There are a few questions I’d like to ask the sensitive souls seeking confrontation-free safe spaces in which to take refuge at British and American universities.

At what point are you ready to leave your safe spaces? Is it when you go for your first job and find yourselves competing against people who haven’t a clue what a safe space is? Or is it when you become parents, and are presented with the shock of a mewling, shitting child whose desires, motivations and moods are a mystery to you? Or is it when you’re confronted with the death of your parents or other loved ones?

Is it when you see your first ISIS video, unmoderated by the supportive cocoon in which you’ve lived at home and throughout your education? Is it when you witness your first act of racism or religious hatred? Or when you witness your first act of violence, drunkenness or fentanyl overdose? Is it when you get trolled for the first time? Or is it, God forbid, when you’re involved in some kind of accident and end up in a hospital emergency room surrounded by suffering people?

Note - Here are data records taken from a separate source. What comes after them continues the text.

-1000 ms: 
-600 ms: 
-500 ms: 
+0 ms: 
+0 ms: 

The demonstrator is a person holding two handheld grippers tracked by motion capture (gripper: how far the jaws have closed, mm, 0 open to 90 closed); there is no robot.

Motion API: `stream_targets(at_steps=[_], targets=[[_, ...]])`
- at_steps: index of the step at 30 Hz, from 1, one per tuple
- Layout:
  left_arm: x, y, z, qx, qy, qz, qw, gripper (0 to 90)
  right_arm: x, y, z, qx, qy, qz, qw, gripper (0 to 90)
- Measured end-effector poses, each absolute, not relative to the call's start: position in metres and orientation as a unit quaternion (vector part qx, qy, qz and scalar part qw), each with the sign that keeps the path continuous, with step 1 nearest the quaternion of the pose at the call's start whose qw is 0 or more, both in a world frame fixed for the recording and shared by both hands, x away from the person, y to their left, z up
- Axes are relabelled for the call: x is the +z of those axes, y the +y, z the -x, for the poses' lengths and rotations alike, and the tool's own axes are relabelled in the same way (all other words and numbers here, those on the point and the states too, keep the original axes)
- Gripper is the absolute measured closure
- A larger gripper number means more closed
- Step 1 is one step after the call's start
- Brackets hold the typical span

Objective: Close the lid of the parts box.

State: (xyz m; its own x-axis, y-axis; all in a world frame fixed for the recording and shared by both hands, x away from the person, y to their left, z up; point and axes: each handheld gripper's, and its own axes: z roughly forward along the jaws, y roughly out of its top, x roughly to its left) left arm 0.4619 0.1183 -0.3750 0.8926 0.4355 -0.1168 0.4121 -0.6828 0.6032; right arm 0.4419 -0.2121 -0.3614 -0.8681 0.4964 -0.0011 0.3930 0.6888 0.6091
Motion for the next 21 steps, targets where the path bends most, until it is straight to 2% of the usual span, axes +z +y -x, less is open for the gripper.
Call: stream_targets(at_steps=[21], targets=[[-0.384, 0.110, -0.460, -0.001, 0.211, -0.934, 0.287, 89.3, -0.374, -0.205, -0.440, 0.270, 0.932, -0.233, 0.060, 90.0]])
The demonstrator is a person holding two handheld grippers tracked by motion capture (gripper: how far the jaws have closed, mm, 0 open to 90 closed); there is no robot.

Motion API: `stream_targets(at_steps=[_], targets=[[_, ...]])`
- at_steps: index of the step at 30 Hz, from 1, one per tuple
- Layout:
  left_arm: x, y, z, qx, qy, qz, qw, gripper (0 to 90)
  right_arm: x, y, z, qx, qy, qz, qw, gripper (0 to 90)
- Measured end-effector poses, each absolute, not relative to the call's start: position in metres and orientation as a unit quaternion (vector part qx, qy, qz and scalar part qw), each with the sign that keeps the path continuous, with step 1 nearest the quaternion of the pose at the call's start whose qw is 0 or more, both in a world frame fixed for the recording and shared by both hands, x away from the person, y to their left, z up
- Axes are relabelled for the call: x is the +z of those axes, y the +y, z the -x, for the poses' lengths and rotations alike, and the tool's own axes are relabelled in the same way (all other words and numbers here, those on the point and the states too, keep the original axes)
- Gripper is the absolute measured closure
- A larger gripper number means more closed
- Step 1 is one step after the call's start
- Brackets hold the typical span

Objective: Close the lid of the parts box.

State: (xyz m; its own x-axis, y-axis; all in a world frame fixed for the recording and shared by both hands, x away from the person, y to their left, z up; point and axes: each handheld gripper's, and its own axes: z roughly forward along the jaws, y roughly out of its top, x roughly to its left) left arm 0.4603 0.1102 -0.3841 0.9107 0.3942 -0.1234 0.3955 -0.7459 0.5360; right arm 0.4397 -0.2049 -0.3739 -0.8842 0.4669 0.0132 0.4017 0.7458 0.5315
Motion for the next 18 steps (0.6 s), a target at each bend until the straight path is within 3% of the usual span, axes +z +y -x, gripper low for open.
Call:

If any of this stuff happened to you while you were unfolding your glistening wings at university, how do you think that listening to opinions contrary to your own or that of your peer group compared with those experiences on a scale of unpleasantness?

How would you have felt if, like my late father, you were expected to make a thirty-mile trip across London to the dentist by train and tube at the age of six? Or if, at the age of eighteen, you landed on a beach on D-Day amid flying shrapnel and body parts?

Asking such questions would of course be a pointless exercise – rhetoric dressed up as questions addressed to a generation that is as diverse as the rest of us, if not more so.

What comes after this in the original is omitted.